Behaviour assessments were conducted by an observer blinded to experimental group at least 2 weeks after recovery following any experimental procedure. Baseline motor behaviour was evaluated with a motor disability rating scale (Jinnah et al., 2000). Briefly, mice were placed singly in Plexiglas cages and observed undisturbed for 1 min every 10 min for 2 h. At each interval a score from 0 to 4 was assigned based on motor disability (Table 1). A score of 3 or higher defined a dystonic attack in tottering mice. The frequency of spontaneous attacks was estimated by monitoring the animals undisturbed for 14 h split into two separate 7 h epochs on different days.

View this table:
Table 1

Motor disability rating scale

ScoreBehaviour
D0Normal motor behavior
D1No functional impairment; slightly slowed or abnormal motor behaviour
D2Mild impairment; limited ambulation unless disturbed, transient abnormal postures, infrequent falls
D3Moderate impairment; limited ambulation even when disturbed, frequent abnormal postures, frequent falls but upright for majority of time
D4Severe impairment; almost no ambulation, sustained abnormal postures, not upright for majority of time

The motor disability scores provided estimates of functional impairment, but could not describe the nature of the disability. Additionally, the duration of spontaneous dystonic attacks in tottering mice was not readily determined because they occurred at random. To characterize the duration of attacks and nature of abnormal movements, attacks were triggered with 5 mg/kg subcutaneous caffeine and monitored every 1 min at 10 min intervals for 2 h with a dyskinesia rating scale as previously described (Devanagondi et al., 2007; Shirley et al., 2007). At each interval multiple abnormal behaviours were recorded according to body part. These included tremor (face, neck, trunk and limbs); tonic flexion or extension (face, neck, trunk and limbs); twisting (neck and trunk); clonus (face and limbs); head bobbing (vertical displacement) and head wagging (horizontal displacement). Several other problems not readily ascribed to an isolated body part also were recorded including falling (with all four limbs off the ground), listing (tilting to one side with two limbs off the ground), stumbling, widened stance, circling (360° turn with forward ambulation), spinning (360° turn without forward ambulation) and reverse locomotion. The total dyskinesia score reflected an arithmetic sum of all abnormal behaviours in any body part, with a maximum total score of 30. Several subscores for clinically defined motor disorders also were calculated by combining similar behaviours across body parts (Devanagondi et al., 2007; Shirley et al., 2007). The dystonia score reflected a combination of scores for all twisting movements and sustained abnormal postures. Total scores for tremor and clonus were similarly derived.

Cerebellar lesions

Cerebellectomies were performed on five tottering mice to verify a role for the cerebellum in their dystonic movements. The procedure was performed as previously described (Devanagondi et al., 2007). After tribromoethanol anaesthesia, the scalp over the occipital region was shaved and cleaned with Betadine. A 1 cm vertical incision was made and a 25 mm2 area of bone overlying the posterior cerebellum was removed. Suction was used to eliminate the entire cerebellum and deep cerebellar nuclei via their attachments to the rest of the brain at the peduncles. The cavity was filled with a collagen-based haemostat (Avitene, Davol, Cranston RI, USA). A control group of five tottering mice was subject to a sham procedure in which the cerebellum was exposed but not removed. Wounds were sutured and animals placed on a 30°C heating pad for recovery. They received 50 mg/kg chloramphenicol, 0.02 mg/kg buprenorphine and 10% glucose in 0.45% saline twice daily for 3 days. Operated animals resumed normal ingestive behaviours in 1–2 days. They lost ∼10% of their body weight in the immediate postoperative period but recovered their preoperative weights by 2 weeks after surgery. Spontaneous and caffeine-induced attacks were monitored as described above.

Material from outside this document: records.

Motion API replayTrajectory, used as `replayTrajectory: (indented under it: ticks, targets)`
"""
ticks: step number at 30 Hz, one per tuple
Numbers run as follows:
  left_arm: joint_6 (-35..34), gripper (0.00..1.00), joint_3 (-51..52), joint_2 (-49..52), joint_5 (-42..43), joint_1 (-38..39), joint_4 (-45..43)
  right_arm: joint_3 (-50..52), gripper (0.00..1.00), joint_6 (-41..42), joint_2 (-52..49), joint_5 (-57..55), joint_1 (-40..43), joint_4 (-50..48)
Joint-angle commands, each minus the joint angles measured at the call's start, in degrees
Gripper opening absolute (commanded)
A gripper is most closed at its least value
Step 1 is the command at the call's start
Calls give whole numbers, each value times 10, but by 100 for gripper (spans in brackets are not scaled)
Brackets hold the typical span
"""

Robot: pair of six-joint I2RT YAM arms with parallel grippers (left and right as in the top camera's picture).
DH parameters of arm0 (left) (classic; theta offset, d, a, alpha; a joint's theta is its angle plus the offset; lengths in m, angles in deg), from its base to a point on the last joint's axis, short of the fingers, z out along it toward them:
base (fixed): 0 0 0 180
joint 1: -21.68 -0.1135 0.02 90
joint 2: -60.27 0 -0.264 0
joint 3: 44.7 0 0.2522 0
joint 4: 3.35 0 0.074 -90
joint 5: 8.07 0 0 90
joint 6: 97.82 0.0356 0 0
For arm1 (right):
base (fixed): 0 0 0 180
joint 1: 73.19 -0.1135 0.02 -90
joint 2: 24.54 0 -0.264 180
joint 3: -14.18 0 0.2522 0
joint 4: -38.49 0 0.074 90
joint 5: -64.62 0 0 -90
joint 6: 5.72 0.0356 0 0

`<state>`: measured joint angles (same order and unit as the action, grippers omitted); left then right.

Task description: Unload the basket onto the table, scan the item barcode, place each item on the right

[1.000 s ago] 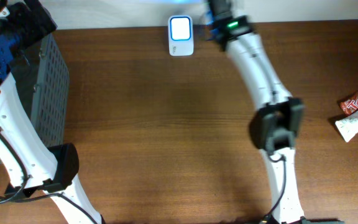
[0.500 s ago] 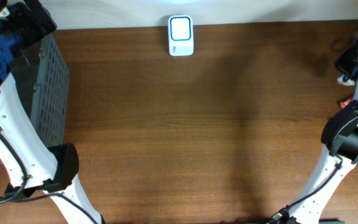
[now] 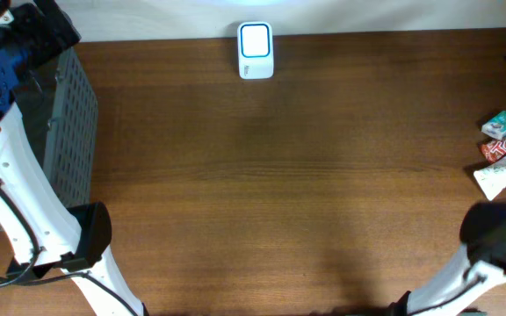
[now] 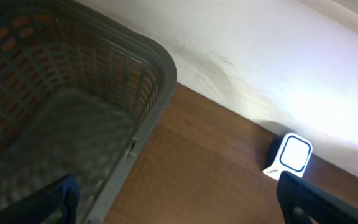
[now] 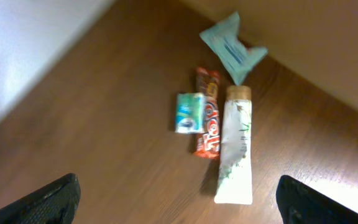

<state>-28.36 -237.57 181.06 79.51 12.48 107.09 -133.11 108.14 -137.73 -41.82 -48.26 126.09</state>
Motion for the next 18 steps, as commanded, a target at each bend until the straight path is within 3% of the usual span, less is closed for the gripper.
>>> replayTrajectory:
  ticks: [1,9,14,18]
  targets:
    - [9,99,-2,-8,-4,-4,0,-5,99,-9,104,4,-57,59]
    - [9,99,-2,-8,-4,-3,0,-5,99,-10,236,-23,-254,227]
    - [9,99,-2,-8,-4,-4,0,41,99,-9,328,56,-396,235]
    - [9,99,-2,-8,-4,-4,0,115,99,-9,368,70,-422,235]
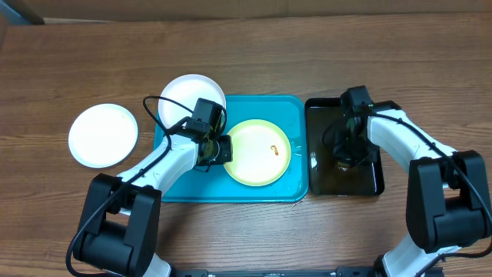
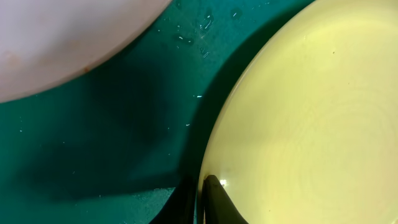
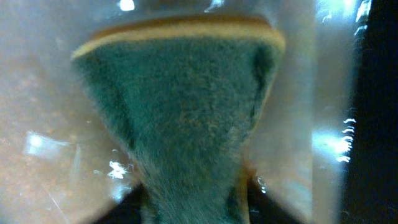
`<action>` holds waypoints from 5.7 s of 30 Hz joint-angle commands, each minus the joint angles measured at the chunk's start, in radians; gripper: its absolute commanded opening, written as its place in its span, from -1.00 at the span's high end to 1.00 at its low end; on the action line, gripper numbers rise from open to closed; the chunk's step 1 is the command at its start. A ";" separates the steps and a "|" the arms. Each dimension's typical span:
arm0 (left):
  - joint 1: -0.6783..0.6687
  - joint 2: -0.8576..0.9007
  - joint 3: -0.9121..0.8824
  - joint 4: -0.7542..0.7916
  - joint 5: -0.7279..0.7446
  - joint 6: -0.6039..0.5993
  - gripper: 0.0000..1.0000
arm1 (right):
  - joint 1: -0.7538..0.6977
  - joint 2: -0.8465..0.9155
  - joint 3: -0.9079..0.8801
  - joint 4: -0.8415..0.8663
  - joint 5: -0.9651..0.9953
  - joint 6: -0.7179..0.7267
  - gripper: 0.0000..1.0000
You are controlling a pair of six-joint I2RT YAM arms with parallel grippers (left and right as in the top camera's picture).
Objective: Clean dirty plates on tray and stack at the side
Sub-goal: 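Reach the right gripper into the black tray and grasp the sponge, then dip and rub the held sponge in the water with the right gripper, then lift the sponge and move it over the yellow plate, then scrub the yellow plate held by the left gripper with the sponge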
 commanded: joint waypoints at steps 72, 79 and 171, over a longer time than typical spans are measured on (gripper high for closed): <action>-0.001 0.007 -0.006 -0.031 -0.050 0.008 0.92 | 0.026 -0.040 0.285 -0.231 0.094 -0.097 0.93; -0.001 0.007 -0.006 -0.058 -0.155 -0.087 0.92 | 0.063 -0.047 0.285 -0.227 0.161 -0.097 0.93; 0.000 0.007 -0.006 -0.063 -0.175 -0.239 0.92 | 0.578 0.263 0.326 0.085 0.035 -0.093 0.93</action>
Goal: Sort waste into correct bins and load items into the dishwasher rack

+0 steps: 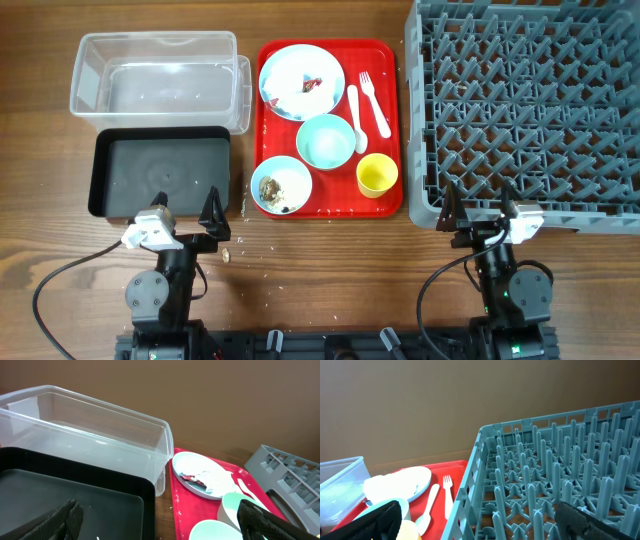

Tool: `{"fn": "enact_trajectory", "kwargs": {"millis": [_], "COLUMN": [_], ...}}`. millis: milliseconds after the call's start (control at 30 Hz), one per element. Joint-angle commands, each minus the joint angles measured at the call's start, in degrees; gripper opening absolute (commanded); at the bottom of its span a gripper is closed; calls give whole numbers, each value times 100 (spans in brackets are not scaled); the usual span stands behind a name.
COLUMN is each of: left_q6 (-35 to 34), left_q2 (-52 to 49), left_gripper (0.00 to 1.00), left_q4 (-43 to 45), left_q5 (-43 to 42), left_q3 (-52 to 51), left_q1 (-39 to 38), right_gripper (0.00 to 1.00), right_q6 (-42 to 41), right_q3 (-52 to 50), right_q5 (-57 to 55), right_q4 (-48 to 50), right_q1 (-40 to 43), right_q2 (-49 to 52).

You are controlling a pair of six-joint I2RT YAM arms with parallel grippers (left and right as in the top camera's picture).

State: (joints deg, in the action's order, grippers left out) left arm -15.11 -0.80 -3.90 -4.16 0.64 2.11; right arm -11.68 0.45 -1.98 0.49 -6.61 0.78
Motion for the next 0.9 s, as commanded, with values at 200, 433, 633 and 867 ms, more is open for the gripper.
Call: {"fn": "enact_trajectory", "kwargs": {"millis": [200,433,633,867], "left_q6": [120,120,122,120], "left_q2": [63,63,63,63], "left_gripper": [100,100,100,100], "left_q4": [-26,-26,-24,-24], "left_q5": [37,37,39,39], "left_q3": [-33,-33,-33,-33], "left_q1": [26,26,26,26], "right_gripper": [100,100,100,100], "right_q6": [-48,-52,-50,-33], "right_q3": [-15,-15,-15,-13], "right_q5": [-59,-57,-59,-61], "right_q4": [33,37,208,420], "right_q1": [-24,-24,-24,-24], "right_q2": [-57,-57,-57,-57]}}
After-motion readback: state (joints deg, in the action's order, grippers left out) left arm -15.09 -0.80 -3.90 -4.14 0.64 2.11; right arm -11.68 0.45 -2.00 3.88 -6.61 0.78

Pharmacologic dystonia model

To verify that experimental findings were not peculiar to tottering mutants, we also examined a second, unrelated pharmacological dystonia model. In this model, microinjection of kainic acid into the cerebellar cortex of normal C57BL/6J mice induces generalized dystonia as a result of local excitation of glutamate receptors (Pizoli et al., 2002). The dystonic movements match clinical and electrophysiological criteria for human dystonia, and video demonstrations of their disorder have been published (Hess and Jinnah, 2005). This model also is particularly convenient for the current studies, because the origin of dystonic movements is determined by the microinjection site in the cerebellum, and the animals have an otherwise intact nervous system. Additionally, movements emerge within minutes of injection, permitting quantitative studies of onset, duration and severity.

Briefly, kainic acid was dissolved in 0.9% saline at a concentration of 50 μg/ml. A midline incision was made over the posterior skull, a small hole drilled at the midline and 0.5 μl of kainic acid was injected into the anterior cerebellum at a depth of 2 mm. The short-acting anaesthetic isoflurane was used for the procedure to permit rapid recovery and immediate behavioural assessments.

Baseline motor behaviour was evaluated with the motor disability scale as described above for the genetic dystonia model, and via automated photocell activity chambers (Jinnah and Hess, 2005). For the activity chambers, mice were tested individually during the light phase for a total of 2 h without a habituation period in 20 × 40 cm Plexiglas cages with four infrared beams across the short axis and eight infrared beams across the long axis (San Diego Instruments, San Diego, CA, USA). The numbers of beam breaks were measured in 10 min bins for 1 h.

The severity and duration of dystonia triggered by kainic acid application in the cerebellum were estimated via the disability rating scale (Table 1). Unlike the genetic model, spontaneous attacks of dystonia do not occur in the pharmacological model, so spontaneous dystonia was not scored. Also unlike the genetic model, dystonia in the pharmacological model is not accompanied by other abnormal movements. Therefore, the nature of the motor disorder was not profiled with the dyskinesia rating scale.

Striatal lesions

To address contributions of the basal ganglia, dystonic motor behaviour was evaluated in both of the dystonia animal models following subthreshold lesions of this region. Lesions were conducted with two different toxins, each in separate groups of animals with a parallel control group. The goal was to produce a subclinical lesion that would modify basal ganglia function without confounding the assessment of dystonia.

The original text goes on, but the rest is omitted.